**EXERCISE BRIEF**: From the records below, extract only the lines running from the line with "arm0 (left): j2" to the line with "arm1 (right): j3", both lines included, reproducing them exactly.

**SOURCE DATA**:
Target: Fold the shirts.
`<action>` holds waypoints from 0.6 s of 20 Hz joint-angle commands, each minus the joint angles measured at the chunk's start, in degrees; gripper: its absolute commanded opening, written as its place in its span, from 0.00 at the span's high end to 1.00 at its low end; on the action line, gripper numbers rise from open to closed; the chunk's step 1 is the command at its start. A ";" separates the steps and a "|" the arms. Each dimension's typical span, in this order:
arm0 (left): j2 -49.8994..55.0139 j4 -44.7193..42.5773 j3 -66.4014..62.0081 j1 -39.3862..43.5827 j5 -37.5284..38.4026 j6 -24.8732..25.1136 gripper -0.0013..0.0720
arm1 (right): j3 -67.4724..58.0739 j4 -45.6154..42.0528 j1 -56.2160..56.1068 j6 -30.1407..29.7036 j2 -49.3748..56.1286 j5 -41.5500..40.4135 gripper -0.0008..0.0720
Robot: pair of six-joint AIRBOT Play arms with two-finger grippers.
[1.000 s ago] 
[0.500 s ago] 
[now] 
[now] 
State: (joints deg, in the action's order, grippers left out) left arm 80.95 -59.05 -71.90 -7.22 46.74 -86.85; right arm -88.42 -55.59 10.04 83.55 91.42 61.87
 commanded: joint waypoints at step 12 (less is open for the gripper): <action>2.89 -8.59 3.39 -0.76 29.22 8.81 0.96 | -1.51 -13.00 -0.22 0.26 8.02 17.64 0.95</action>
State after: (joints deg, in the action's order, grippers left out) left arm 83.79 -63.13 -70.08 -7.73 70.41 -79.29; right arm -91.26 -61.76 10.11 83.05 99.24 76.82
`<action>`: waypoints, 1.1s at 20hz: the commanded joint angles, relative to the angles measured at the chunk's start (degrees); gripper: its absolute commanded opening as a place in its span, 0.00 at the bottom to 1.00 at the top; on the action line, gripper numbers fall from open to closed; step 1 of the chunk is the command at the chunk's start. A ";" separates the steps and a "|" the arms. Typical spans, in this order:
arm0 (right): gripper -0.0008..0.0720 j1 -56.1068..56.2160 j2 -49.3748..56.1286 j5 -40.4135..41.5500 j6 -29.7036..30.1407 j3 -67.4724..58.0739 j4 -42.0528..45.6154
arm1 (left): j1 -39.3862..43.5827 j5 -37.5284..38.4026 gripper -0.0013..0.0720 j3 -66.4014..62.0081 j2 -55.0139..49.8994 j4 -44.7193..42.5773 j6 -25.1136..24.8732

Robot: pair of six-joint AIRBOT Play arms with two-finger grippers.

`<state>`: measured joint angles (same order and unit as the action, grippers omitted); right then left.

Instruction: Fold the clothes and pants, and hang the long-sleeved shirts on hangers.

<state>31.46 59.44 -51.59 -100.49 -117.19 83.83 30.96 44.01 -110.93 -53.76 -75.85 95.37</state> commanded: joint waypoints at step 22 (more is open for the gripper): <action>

**TASK OUTPUT**:
arm0 (left): j2 -49.8994..55.0139 j4 -44.7193..42.5773 j3 -66.4014..62.0081 j1 -39.3862..43.5827 j5 -37.5284..38.4026 j6 -24.8732..25.1136 gripper -0.0013..0.0720
arm1 (right): j3 -67.4724..58.0739 j4 -45.6154..42.0528 j1 -56.2160..56.1068 j6 -30.1407..29.7036 j2 -49.3748..56.1286 j5 -41.5500..40.4135 gripper -0.0008..0.0720

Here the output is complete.